Specify in practice — Coding-agent pipeline

Part 2 · SPECIFY · Scenario 2 of 3


"Most of §11 reads like CI rules. That's correct — the invariants live in the manifest and CI, so §11 is about how the agent talks about its work, not what it can or can't do."


Setting

Day after the Frame session. Naomi takes the Frame artifact to her desk and starts the canonical 12-section spec. The team has allocated two days for the spec rather than one — Maya's warning was that coding-agent specs read weirder than customer-support specs because the load-bearing structure is in the manifest and the CI rather than in the prose.

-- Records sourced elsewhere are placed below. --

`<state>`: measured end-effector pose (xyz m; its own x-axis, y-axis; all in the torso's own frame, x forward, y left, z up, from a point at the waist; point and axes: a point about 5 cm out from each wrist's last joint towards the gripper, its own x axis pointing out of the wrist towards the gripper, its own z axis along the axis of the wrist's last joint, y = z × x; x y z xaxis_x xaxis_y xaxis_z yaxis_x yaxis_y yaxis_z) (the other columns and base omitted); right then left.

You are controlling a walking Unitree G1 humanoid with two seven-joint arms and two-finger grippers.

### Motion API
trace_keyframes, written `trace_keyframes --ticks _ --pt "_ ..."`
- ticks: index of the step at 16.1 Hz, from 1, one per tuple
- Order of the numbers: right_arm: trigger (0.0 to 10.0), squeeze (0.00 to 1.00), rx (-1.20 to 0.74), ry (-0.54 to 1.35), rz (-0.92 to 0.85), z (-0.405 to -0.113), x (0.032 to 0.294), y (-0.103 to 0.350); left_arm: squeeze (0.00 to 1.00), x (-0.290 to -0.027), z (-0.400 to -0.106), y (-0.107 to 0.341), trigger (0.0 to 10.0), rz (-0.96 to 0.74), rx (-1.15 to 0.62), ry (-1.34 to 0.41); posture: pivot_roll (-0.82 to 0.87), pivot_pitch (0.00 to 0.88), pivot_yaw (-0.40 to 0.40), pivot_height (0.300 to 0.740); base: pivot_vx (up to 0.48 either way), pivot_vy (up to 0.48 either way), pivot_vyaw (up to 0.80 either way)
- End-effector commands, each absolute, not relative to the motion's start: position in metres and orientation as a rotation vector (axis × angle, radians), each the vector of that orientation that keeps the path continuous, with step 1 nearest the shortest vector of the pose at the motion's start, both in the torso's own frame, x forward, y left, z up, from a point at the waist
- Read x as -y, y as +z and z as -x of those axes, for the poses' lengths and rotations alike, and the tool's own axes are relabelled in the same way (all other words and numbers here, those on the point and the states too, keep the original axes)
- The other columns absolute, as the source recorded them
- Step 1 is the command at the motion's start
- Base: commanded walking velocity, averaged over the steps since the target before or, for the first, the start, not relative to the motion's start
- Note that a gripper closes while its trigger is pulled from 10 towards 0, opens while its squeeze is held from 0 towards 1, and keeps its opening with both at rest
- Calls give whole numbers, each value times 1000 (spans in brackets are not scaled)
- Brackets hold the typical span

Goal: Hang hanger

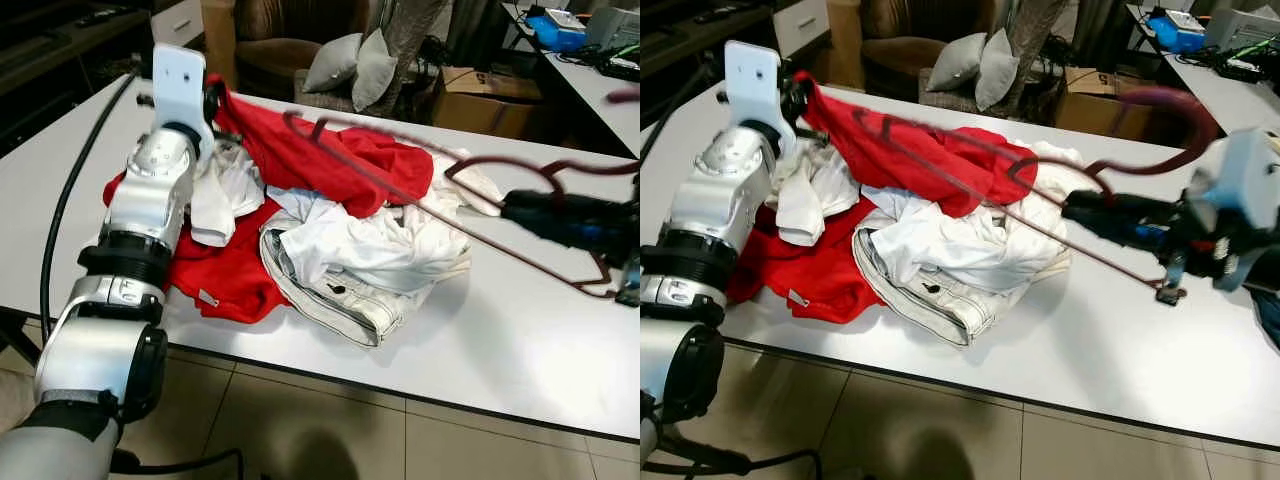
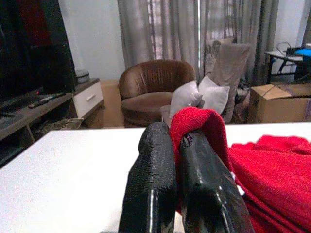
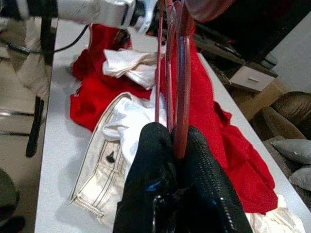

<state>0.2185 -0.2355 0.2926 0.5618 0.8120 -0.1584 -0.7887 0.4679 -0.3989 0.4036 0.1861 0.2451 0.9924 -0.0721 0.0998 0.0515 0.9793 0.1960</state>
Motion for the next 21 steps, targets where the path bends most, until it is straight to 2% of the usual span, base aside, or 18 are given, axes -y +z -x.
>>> trace_keyframes --ticks 1,3,4,5,7,8,9,11,13,14,15,16,17,18,19,20,21 --pt "10000 0 107 904 454 -223 243 302 0 -183 -403 248 10000 -194 129 -85 -1 0 -42 740 0 0 0" --pt "10000 0 189 681 394 -244 253 305 0 -164 -391 249 10000 -114 169 -347 -2 0 -38 740 0 0 0" --pt "10000 0 188 621 349 -249 254 301 875 -155 -378 250 10000 -101 198 -494 -3 0 -34 740 0 0 0" --pt "10000 0 172 566 317 -253 252 295 1000 -149 -363 248 10000 -147 193 -596 1 2 -33 740 0 0 0" --pt "10000 0 173 491 273 -258 247 286 1000 -145 -338 243 10000 -217 134 -715 5 11 -34 740 0 0 0" --pt "10000 0 167 407 209 -265 245 276 1000 -154 -316 243 10000 -280 82 -773 14 21 -46 740 0 0 0" --pt "10000 0 162 388 199 -267 244 274 1000 -157 -311 244 10000 -299 70 -787 16 22 -48 740 0 0 0" --pt "10000 0 113 340 169 -270 240 260 1000 -178 -283 247 10000 -469 -55 -869 30 30 -62 740 0 0 0" --pt "10000 0 98 335 162 -270 236 255 1000 -199 -262 252 10000 -554 -173 -916 41 30 -69 740 0 0 0" --pt "10000 0 93 329 150 -271 233 253 1000 -208 -250 257 10000 -551 -223 -965 41 30 -69 740 0 0 0" --pt "10000 0 85 322 142 -272 232 250 1000 -207 -241 266 10000 -474 -200 -1019 46 29 -73 740 0 0 0" --pt "10000 0 74 280 146 -273 232 246 1000 -206 -245 283 10000 -417 -72 -963 48 29 -76 740 0 0 0" --pt "10000 0 50 240 110 -274 232 240 1000 -206 -257 298 10000 -372 55 -832 50 30 -80 740 0 0 0" --pt "10000 0 36 234 89 -272 228 236 1000 -205 -268 307 10000 -344 141 -710 54 31 -81 740 0 0 0" --pt "10000 0 34 231 87 -271 226 234 1000 -203 -271 308 10000 -338 162 -664 52 29 -78 740 0 0 0" --pt "10000 0 41 214 93 -269 217 232 937 -196 -278 309 10000 -271 211 -594 50 30 -75 740 0 0 0" --pt "10000 0 35 163 15 -266 201 225 710 -170 -287 293 10000 -113 267 -498 39 36 -67 740 0 0 0"
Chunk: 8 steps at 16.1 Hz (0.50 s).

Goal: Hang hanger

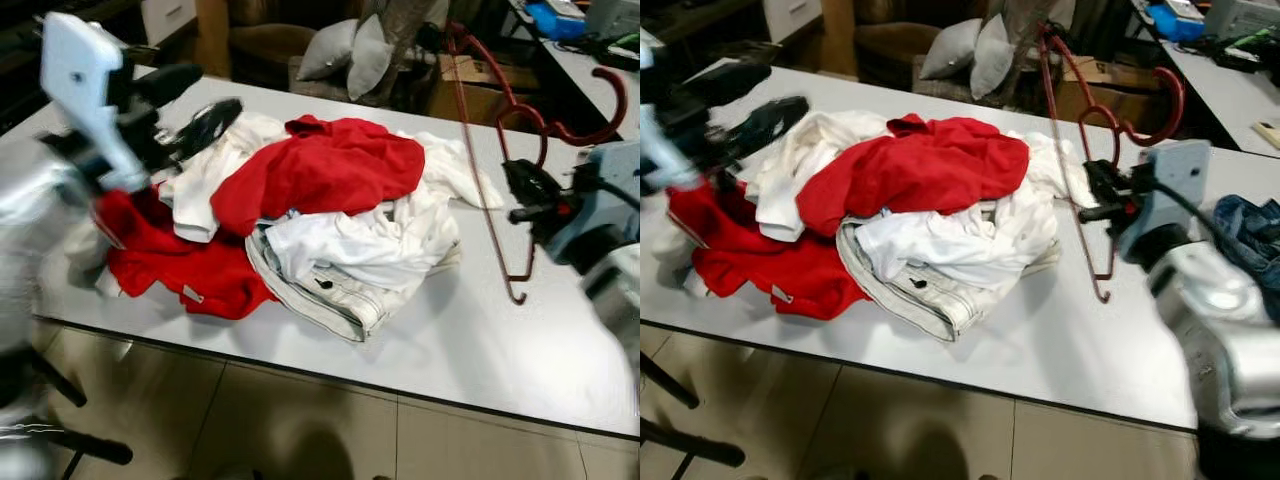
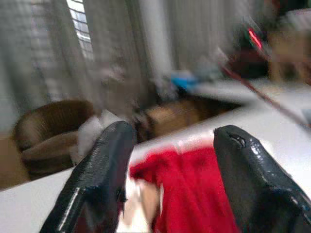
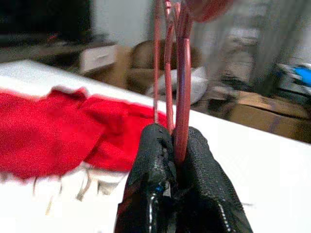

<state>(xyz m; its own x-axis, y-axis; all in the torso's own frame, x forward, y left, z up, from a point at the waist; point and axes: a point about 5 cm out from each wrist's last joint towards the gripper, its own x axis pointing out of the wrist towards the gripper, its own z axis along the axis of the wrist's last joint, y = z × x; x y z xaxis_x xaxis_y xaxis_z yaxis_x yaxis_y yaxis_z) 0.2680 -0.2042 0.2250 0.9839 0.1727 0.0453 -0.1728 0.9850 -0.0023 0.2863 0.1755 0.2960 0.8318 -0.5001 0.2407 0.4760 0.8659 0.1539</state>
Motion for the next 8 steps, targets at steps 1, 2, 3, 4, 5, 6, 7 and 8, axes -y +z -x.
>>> trace_keyframes --ticks 1,2,3,4,5,6,7,8 --pt "10000 0 29 143 5 -264 194 222 714 -160 -288 283 10000 -29 251 -466 33 39 -61 740 0 0 0" --pt "10000 0 24 136 5 -264 192 221 714 -157 -289 280 10000 2 244 -451 33 39 -61 740 0 0 0" --pt "10000 0 39 136 -26 -261 183 220 714 -146 -290 261 10000 0 192 -430 25 41 -57 740 0 -409 0" --pt "10000 0 44 138 -42 -257 175 218 714 -139 -289 245 10000 -55 154 -412 20 45 -52 740 0 -450 0" --pt "10000 0 28 125 -49 -253 172 212 722 -139 -289 232 10000 -79 130 -386 17 48 -47 740 0 -461 0" --pt "10000 0 16 119 -68 -249 169 207 722 -142 -289 221 10000 -68 110 -329 13 46 -42 740 0 -472 0" --pt "10000 0 -3 116 -41 -244 166 202 718 -144 -288 218 10000 -52 104 -294 9 48 -42 740 0 -480 0" --pt "10000 0 -21 112 -19 -242 164 199 714 -144 -288 217 10000 -36 98 -282 10 51 -42 740 0 -480 0"
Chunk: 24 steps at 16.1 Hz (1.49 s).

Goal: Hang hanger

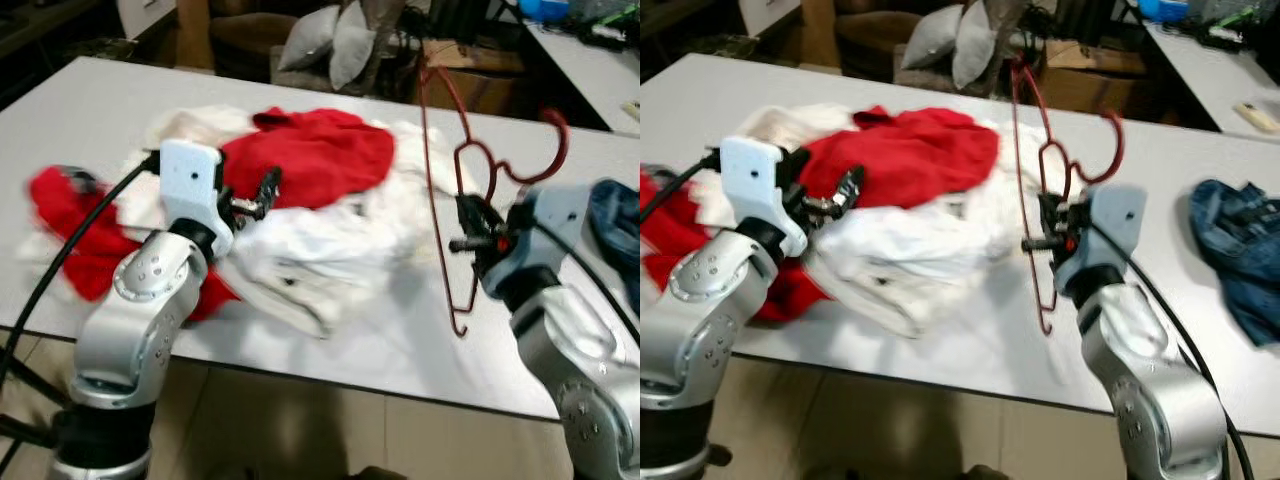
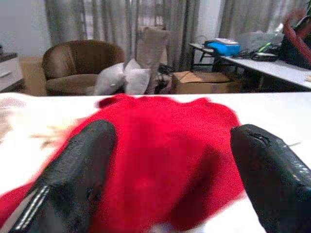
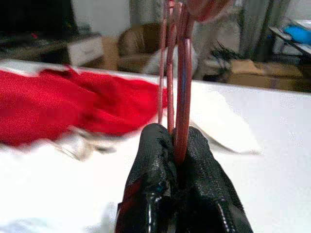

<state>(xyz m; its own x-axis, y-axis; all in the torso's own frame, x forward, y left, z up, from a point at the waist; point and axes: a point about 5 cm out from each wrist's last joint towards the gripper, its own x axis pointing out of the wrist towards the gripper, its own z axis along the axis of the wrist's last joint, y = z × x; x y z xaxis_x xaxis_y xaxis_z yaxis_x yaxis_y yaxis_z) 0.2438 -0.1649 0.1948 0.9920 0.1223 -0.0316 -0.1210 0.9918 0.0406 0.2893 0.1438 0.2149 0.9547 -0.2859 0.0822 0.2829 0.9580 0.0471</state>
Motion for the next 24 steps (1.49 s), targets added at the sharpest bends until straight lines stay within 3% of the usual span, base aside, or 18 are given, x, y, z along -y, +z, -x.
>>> trace_keyframes --ticks 1,16,17,19,20,21,24 --pt "10000 0 -22 104 -24 -242 165 198 710 -143 -287 217 10000 -42 100 -284 11 53 -43 740 0 -480 0" --pt "10000 0 -50 -8 25 -239 165 175 686 -132 -278 192 10000 -115 52 -269 10 74 -54 740 0 -448 0" --pt "10000 0 -57 -18 28 -238 166 173 565 -130 -278 191 10000 -128 51 -278 10 74 -54 740 0 0 0" --pt "10000 0 -80 -32 22 -239 167 169 529 -125 -275 189 10000 -148 54 -317 12 73 -53 740 0 0 0" --pt "10000 0 -92 -35 6 -238 168 167 435 -123 -273 186 10000 -138 39 -336 16 68 -52 740 0 0 0" --pt "10000 0 -91 -34 7 -238 168 166 20 -123 -273 185 10000 -124 33 -336 17 67 -53 740 0 0 0" --pt "10000 0 -95 -31 -4 -238 166 164 0 -123 -272 184 10000 -126 31 -341 21 63 -54 740 0 0 0"
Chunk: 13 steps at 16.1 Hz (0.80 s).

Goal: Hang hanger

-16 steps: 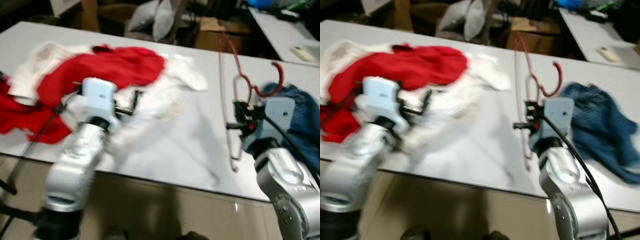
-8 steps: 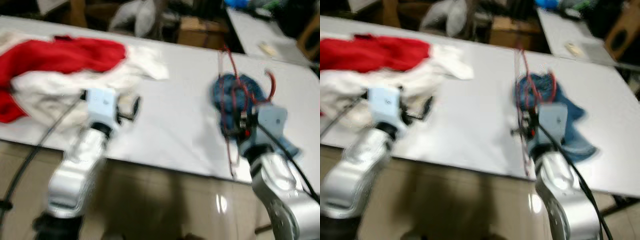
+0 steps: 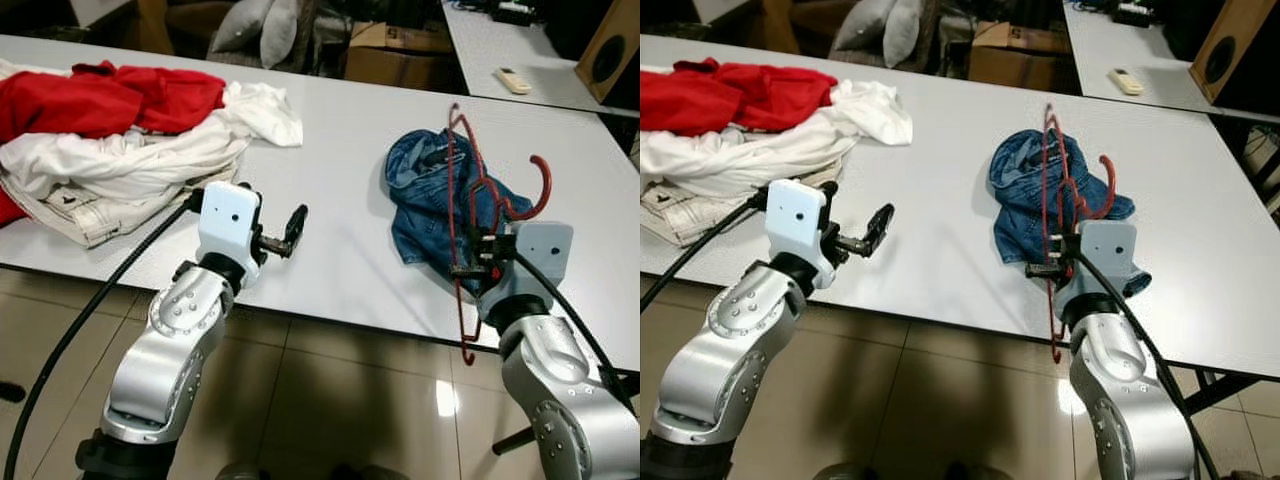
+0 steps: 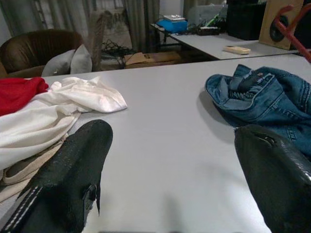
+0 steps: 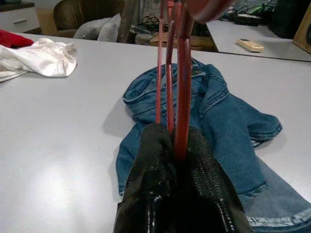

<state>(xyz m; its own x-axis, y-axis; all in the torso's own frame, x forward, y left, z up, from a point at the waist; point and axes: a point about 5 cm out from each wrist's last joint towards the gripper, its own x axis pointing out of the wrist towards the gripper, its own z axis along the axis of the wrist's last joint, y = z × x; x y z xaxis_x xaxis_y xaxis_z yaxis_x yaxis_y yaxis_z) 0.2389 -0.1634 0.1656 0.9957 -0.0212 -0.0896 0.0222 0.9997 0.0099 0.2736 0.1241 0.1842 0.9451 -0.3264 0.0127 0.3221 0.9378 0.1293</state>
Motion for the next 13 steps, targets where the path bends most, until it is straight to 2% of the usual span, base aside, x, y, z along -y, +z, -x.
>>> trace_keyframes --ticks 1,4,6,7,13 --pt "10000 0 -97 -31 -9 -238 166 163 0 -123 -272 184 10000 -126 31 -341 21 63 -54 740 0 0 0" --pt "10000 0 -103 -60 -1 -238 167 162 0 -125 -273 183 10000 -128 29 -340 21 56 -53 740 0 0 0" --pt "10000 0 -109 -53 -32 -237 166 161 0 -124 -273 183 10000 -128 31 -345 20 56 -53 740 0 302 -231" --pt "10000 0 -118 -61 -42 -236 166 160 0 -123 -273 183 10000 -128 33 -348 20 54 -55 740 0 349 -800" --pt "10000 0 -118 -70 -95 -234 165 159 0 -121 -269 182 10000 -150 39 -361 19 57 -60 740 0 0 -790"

The pattern that emerges is, in fact, opposite to Scenario 1's. In the customer-support spec, §3 / §4 absorbed most of the thinking because the boundaries were conversational — what the agent could and could not say. In this spec, §4's Composition Declaration and Cost Posture sub-blocks plus §5 (Tool manifest by mode) absorb most of the thinking, because the boundaries are structural — what the agent's tools can and cannot do, separately per mode. §3 is short; §11 is operationally thin (the rules live in CI); §6 invariants are heavy because they describe CI guards that have to ship.


§1 Problem statement

Tier-1 engineering tickets across the company's 17 services — small bugs, dependency updates, test additions, low-risk refactors — currently absorb ~30% of engineers' weekly hours and produce repetitive PRs that fit a documented work shape. We will deploy an in-loop coding agent (Executor archetype, Pattern E mode-switching composition) to absorb these tickets, with each agent session producing a reviewable PR for human merge. The agent operates within the Architecture of Intent v2.0.0 and within the structural controls of paper §4.3 (branch protection, dependency allowlist, sandboxed execution).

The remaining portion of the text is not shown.